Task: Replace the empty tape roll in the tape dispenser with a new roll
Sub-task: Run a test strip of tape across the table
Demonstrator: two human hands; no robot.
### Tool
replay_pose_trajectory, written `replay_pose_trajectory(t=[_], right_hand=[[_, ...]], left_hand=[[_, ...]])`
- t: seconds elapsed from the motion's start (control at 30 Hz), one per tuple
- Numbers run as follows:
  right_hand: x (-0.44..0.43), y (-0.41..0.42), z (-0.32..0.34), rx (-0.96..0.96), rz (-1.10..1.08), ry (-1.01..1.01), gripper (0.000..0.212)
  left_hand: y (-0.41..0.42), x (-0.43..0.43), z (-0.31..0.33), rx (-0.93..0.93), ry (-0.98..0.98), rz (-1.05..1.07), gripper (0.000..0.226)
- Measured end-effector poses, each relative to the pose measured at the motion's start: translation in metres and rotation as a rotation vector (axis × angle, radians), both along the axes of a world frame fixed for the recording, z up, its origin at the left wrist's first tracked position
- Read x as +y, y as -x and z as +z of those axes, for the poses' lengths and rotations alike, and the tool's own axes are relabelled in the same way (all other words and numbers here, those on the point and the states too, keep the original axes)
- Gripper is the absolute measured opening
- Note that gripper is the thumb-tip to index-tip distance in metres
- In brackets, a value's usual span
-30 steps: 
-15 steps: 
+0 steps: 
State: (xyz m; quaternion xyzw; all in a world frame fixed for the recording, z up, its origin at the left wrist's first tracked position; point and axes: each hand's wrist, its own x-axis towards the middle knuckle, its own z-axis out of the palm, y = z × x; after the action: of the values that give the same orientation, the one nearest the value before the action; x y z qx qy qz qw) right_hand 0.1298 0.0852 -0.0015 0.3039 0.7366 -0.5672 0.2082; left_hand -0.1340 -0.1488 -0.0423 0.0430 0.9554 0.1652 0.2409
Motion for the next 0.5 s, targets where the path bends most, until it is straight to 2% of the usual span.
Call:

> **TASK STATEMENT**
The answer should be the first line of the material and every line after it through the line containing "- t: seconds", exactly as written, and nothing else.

> **TASK OUTPUT**
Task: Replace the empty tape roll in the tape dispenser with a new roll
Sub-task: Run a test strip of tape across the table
Demonstrator: two human hands; no robot.
### Tool
replay_pose_trajectory, written `replay_pose_trajectory(t=[_], right_hand=[[_, ...]], left_hand=[[_, ...]])`
- t: seconds elapsed from the motion's start (control at 30 Hz), one per tuple

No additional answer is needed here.